Briskly staged by director Bill Peters, their three-way dynamic is waspish and funny, but full of yearning. While the angsty sibs face memories of their silent father and crazy mother, the happy-go-lucky Pip admits how he always tried—but failed—to feel as bad as his friends because he “didn’t want to be left out.” (“It’s like he’s some weird, other ‘nice’ species,” says the exasperated Walker.)
In the Act Two flashback, roles are reversed in many ways. Aaron Walker plays easygoing Pip’s manipulative father, Theo, and James tackles the sibling’s Southern belle mother, Lina (warm and vulnerable, but certainly not yet mad). But most impressive is Muterspaugh in two highly distinct and opposite roles, as amped-up Walker, and his shy, conventional, surprisingly stalwart architect father, Ned. We learn the reason for the “silence” Ned’s children mistook for disapproval, and, in a touching moment, it’s revealed how the carefree life Ned wished for himself and so ardently tried to confer on his son has instead turned into Walker’s unhappy rootlessness. All these characters are compelling, and it’s more a fault of the play than the actors that their story seems to end so abruptly.
As always, JTC makes inventive use of its limited stage space. Set designer Nicole Braucher’s rotating set not only provides different views of the same location as needed, but makes it possible to create blackouts between scenes. However, it’s confusing that the interior is meant to be a downtown city apartment, complete with traffic noise and flashing neon lights outside, while the exterior appears to be a suburban house where characters can walk up to the window at street level and talk to someone inside.

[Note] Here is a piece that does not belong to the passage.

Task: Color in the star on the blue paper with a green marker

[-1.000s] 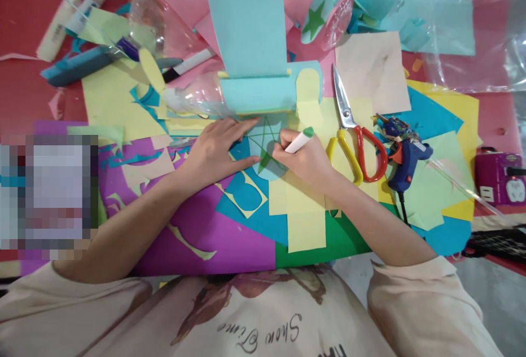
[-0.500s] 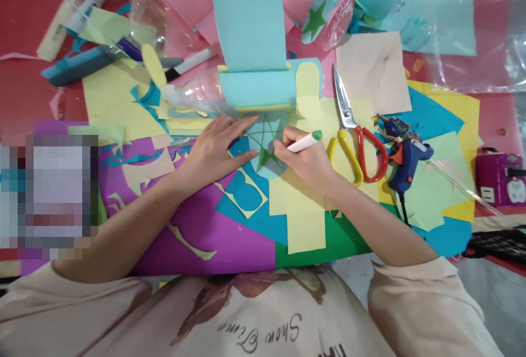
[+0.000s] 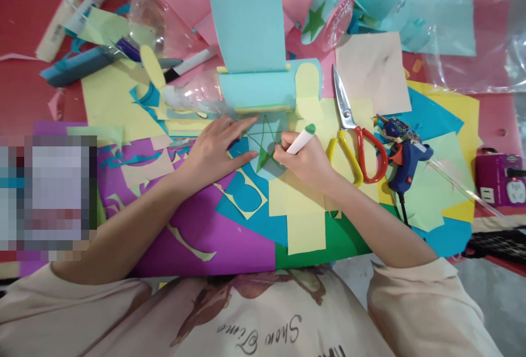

Still, the plain white exterior is useful for some ingenious effects. Kudos to lighting designer Mark Hopkins and projection designer Davis Banta for a terrific rainfall interlude that is best experienced to be appreciated. In another lyrical moment, the suggestion of architectural plans blithely begin to draw themselves across the page-like surface as creativity ignites inside. These are the kinds of clever touches we have come to expect from JTC, the little theater company with big, bold ideas.